Звездный мариинский состав певцов включал Михаила Петренко (Хованский), Сергея Скороходова (Андрей), Евгения Акимова (Голицын), Юлию Маточкину (Марфа), Владислава Сулимского (Шакловитый). Все они, безусловно, большие мастера, причем даже имеющиеся недостатки их вокала в данной интерпретации пошли на пользу образам — настолько гармонично они сроднились и с музыкой Мусоргского, и с ее авторским прочтением Гергиевым. Солисты Большого держали достойный паритет, ни в чем не уступив мариинцам, представив образы значимые, весомые, яркие — Владислав Попов (Досифей), Елена Зеленская (Сусанна), Анна Шаповалова (Эмма), Игорь Янулайтис (Подьячий). Благодаря этим коллективным усилиям великая и сложная опера прозвучала в Большом качественно и вдохновенно — не это ли и нужно в настоящей опере?
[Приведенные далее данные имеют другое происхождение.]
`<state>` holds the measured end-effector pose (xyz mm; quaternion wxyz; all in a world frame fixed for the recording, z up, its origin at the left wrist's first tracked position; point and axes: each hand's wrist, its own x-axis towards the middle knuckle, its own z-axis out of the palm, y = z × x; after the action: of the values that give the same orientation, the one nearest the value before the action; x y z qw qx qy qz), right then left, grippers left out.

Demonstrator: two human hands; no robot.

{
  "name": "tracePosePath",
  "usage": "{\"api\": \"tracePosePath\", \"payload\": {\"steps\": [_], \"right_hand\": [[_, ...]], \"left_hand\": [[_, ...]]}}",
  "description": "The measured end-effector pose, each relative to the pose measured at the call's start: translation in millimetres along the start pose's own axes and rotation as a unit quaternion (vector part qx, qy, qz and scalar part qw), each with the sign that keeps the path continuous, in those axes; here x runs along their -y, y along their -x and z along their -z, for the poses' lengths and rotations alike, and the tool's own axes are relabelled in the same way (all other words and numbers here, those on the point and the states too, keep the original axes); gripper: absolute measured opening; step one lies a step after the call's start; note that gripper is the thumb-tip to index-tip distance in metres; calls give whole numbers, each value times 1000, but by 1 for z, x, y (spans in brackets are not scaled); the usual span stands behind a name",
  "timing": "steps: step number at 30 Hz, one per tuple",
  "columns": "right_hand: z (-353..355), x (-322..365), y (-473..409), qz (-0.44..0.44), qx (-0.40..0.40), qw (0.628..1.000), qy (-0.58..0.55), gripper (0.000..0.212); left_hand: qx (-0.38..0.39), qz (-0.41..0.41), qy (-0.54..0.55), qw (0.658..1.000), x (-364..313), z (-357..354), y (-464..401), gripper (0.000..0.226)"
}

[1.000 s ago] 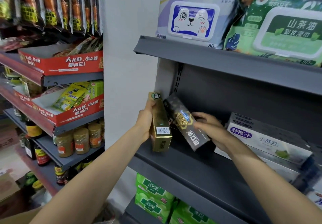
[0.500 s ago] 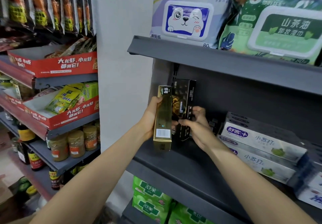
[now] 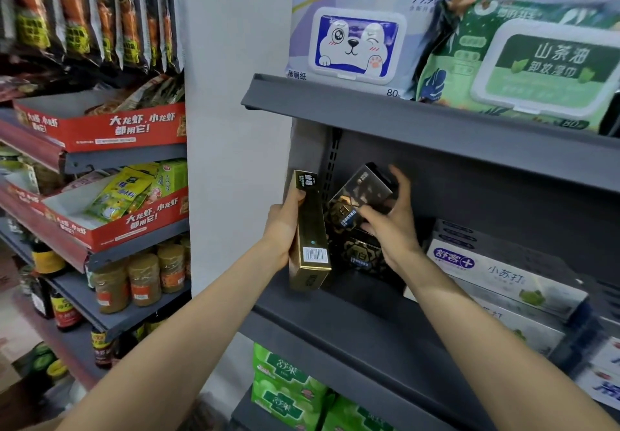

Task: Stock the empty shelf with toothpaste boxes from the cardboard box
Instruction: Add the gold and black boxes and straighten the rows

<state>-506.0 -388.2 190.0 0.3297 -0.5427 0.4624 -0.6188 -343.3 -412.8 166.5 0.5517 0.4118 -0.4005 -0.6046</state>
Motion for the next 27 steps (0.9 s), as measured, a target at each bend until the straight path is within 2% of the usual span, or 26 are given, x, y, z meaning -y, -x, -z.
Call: {"api": "tracePosePath", "payload": {"steps": [3,5,7,9,11,14,17,18,19,21,22,23,24,25,27], "right_hand": [[8,-20,10,-5,-34,998,61,62],[18,-32,18,-34,-28,978,205,59],[27,-39,26,-20,-22,936,351,60],[27,-35,33,38,-21,902,430,69],[25,-29,35,95,-1,837,538,83],[21,-27,37,117,76,730,669,68],[17,-27,34,59,133,682,717,50],[15,-23,31,51,138,683,715,43],[13,-17,28,50,131,703,697,34],[7,-2,23,37,113,810,574,29],[3,7,23,16,126,863,489,33],[-2,13,23,-17,164,897,409,37],[-6,19,26,-42,211,906,365,42],[-9,21,29,-50,245,897,366,46],[-7,18,28,-33,252,890,379,48]], "left_hand": [[-34,-3,-2,999,2,0,0,58],[-45,-2,-6,999,1,0,-1,62],[-46,0,-5,999,1,0,-1,67],[-56,2,-15,998,4,0,-2,67],[-73,2,-29,997,8,-2,-4,65],[-97,12,-23,995,11,-4,-7,61],[-126,18,0,992,10,-5,-4,51],[-130,17,10,991,8,-6,0,52],[-129,16,23,991,6,-6,2,55],[-113,15,32,993,5,-5,4,65],[-99,11,26,995,4,-5,5,68],[-83,6,19,996,5,-5,6,70],[-70,-1,16,997,7,-5,8,71],[-60,-7,16,998,8,-6,9,72],[-41,-15,34,998,7,-8,12,67]]}}
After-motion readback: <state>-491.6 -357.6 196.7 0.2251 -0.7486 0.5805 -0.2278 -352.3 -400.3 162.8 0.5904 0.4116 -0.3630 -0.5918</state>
«Саламбо» первоначально анонсировалась в концертном исполнении, но ближе к делу обрела все черты полноценного спектакля, причем абсолютно нового, созданного специально для Большого, поскольку в циклопическом репертуаре Мариинки такой оперы и спектакля по ней как ни странно нет. Правда, сценограф Ростислав Протасов использовал элементы декораций габтовского «Дона Карлоса» (работа Тобиаса Хохайзеля, 2013) — «дырявый» серый параллелепипед, имитирующий анфилады мертвящих холодом и избытком простора покоев условного Эскориала, для первого акта и огромные железные клетки из сцены аутодафе — для заточенного в темницу Мато во втором. Но благодаря видеоконтенту Дмитрия Иванченко эти элементы были едва опознаваемы — роскошная видеографика дорисовывала на задниках и аванзанавесах условный Карфаген, который напоминал не то Рим, не то Вавилон. Что в общем-то неудивительно: победители-римляне сделали всё, чтобы у нас сегодня было минимум представлений о культуре их главного конкурента. Судя по новейшим историко-археологическим исследованиям оболгали они карфагенян практически по всем статьям — в том числе главным мифом являются представления о кровожадной религии этого государства, якобы систематически практиковавшей жертвоприношения детей: как раз такая сцена-ритуал является одной из самых ярких в опере «Саламбо».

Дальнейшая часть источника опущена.